• Problem to solve
Among the entries below, extract exactly the lines that run from the one with "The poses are" through the one with "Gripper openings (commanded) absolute", both ends included.

(Records from a data collection)
┄┄┄┄┄┄┄┄┄┄┄┄┄┄┄┄┄┄┄┄
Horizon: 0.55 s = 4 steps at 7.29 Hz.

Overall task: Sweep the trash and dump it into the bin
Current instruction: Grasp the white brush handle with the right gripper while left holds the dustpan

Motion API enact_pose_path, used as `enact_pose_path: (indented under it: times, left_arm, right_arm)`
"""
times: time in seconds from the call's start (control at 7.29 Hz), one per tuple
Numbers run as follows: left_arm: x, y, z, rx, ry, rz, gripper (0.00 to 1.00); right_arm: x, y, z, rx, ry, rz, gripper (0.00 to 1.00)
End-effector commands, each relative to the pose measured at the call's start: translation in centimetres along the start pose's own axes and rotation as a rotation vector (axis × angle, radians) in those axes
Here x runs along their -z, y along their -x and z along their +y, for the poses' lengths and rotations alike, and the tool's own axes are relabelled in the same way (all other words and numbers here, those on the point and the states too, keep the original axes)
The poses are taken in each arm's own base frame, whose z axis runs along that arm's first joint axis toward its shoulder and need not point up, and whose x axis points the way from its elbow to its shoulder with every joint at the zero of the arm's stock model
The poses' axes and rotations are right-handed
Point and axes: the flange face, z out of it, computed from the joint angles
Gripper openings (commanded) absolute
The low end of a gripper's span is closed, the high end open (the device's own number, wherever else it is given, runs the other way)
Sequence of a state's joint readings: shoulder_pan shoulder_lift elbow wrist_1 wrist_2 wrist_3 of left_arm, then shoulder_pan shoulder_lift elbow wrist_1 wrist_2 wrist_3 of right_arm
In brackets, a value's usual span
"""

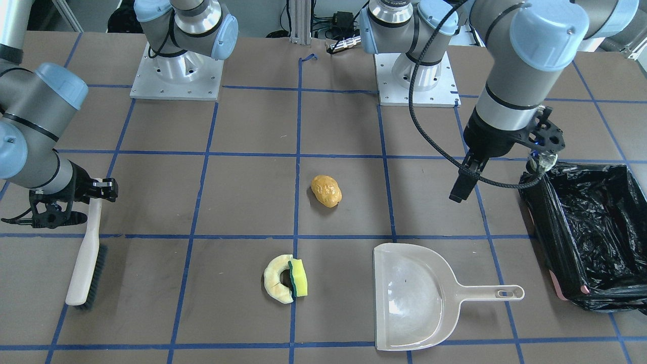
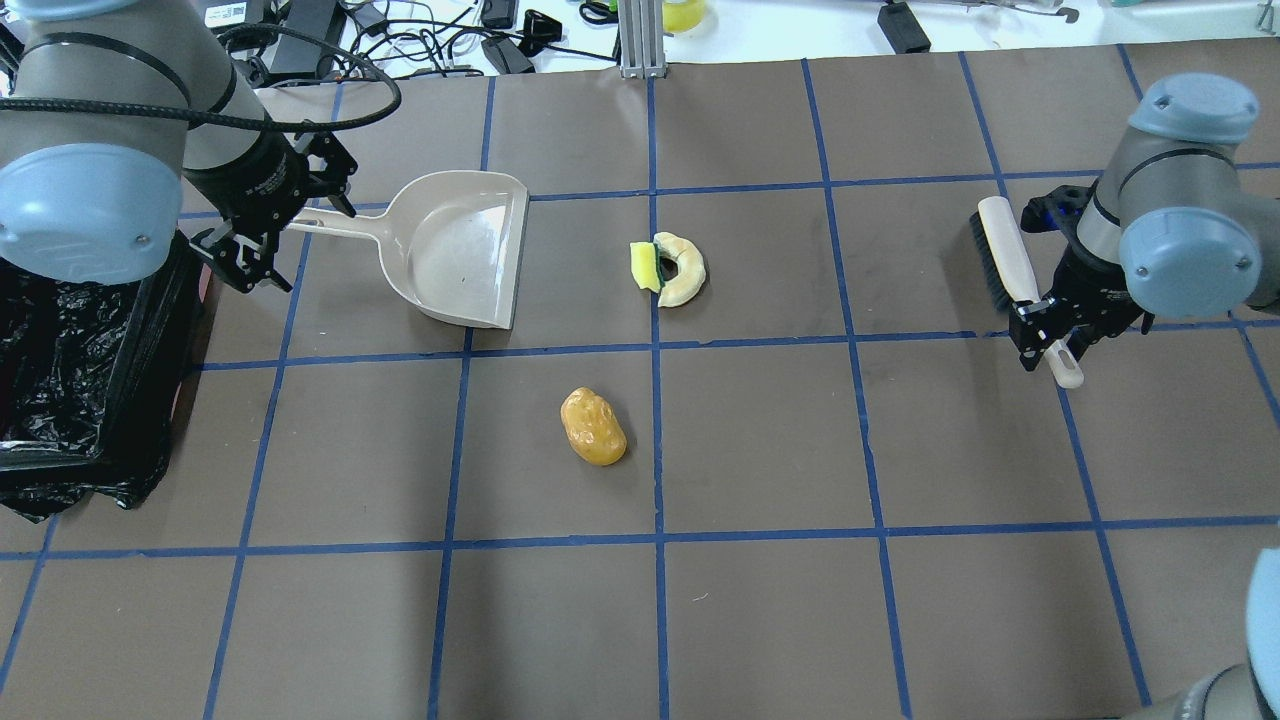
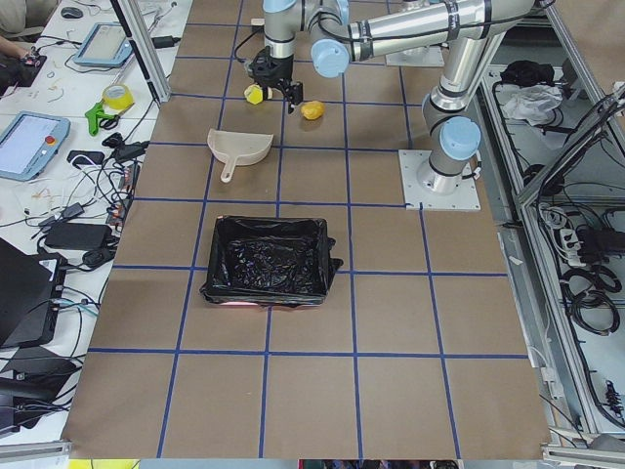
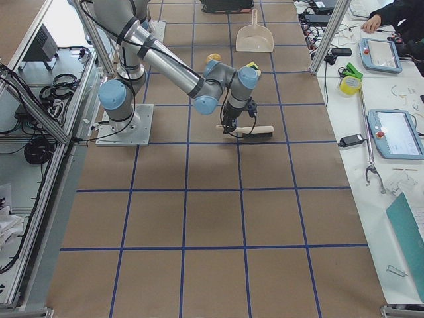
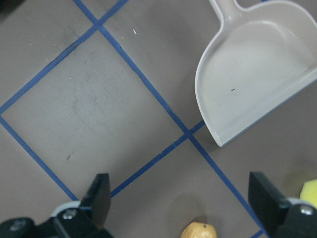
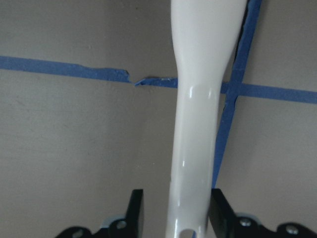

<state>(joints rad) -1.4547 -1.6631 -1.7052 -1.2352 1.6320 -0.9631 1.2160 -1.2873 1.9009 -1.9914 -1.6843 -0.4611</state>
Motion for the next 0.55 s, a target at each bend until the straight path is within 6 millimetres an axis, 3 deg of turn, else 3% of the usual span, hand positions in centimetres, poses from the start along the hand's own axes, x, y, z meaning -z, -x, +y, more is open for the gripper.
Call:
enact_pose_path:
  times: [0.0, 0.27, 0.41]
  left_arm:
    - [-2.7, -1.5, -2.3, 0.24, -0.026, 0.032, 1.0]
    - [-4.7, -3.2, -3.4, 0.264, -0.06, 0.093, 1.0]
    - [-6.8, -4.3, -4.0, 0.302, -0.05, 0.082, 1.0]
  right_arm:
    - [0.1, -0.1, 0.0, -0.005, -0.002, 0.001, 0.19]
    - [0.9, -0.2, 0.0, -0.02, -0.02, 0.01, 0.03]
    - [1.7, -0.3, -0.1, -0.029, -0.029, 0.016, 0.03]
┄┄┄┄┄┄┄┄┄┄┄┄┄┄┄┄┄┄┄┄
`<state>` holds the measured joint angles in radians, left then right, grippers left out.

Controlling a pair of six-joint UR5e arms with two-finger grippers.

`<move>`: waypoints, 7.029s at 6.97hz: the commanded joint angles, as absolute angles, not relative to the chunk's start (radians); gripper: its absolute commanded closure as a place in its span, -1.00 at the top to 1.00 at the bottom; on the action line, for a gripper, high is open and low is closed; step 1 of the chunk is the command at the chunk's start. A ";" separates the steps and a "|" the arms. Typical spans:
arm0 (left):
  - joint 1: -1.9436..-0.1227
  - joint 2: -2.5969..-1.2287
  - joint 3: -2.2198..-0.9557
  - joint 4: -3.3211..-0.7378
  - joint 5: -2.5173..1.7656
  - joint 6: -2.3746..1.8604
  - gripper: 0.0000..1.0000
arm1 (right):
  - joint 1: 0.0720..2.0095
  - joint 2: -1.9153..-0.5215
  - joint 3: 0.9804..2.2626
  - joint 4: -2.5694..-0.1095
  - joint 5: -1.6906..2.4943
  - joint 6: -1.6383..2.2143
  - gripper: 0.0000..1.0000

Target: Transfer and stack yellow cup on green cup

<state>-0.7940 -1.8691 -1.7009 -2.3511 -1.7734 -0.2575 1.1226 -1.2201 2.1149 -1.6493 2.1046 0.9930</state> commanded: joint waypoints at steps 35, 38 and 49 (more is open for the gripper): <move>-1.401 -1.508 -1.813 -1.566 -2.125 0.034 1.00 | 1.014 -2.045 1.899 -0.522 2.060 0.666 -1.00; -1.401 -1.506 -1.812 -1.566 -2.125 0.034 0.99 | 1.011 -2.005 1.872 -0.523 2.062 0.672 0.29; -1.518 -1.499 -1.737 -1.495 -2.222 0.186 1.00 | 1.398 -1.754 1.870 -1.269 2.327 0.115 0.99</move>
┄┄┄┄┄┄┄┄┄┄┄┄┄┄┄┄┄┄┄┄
• Result of the exercise
The poses are taken in each arm's own base frame, whose z axis runs along that arm's first joint axis toward its shoulder and need not point up, and whose x axis points the way from its elbow to its shoulder with every joint at the zero of the arm's stock model
The poses' axes and rotations are right-handed
Point and axes: the flange face, z out of it, computed from the joint angles
Gripper openings (commanded) absolute

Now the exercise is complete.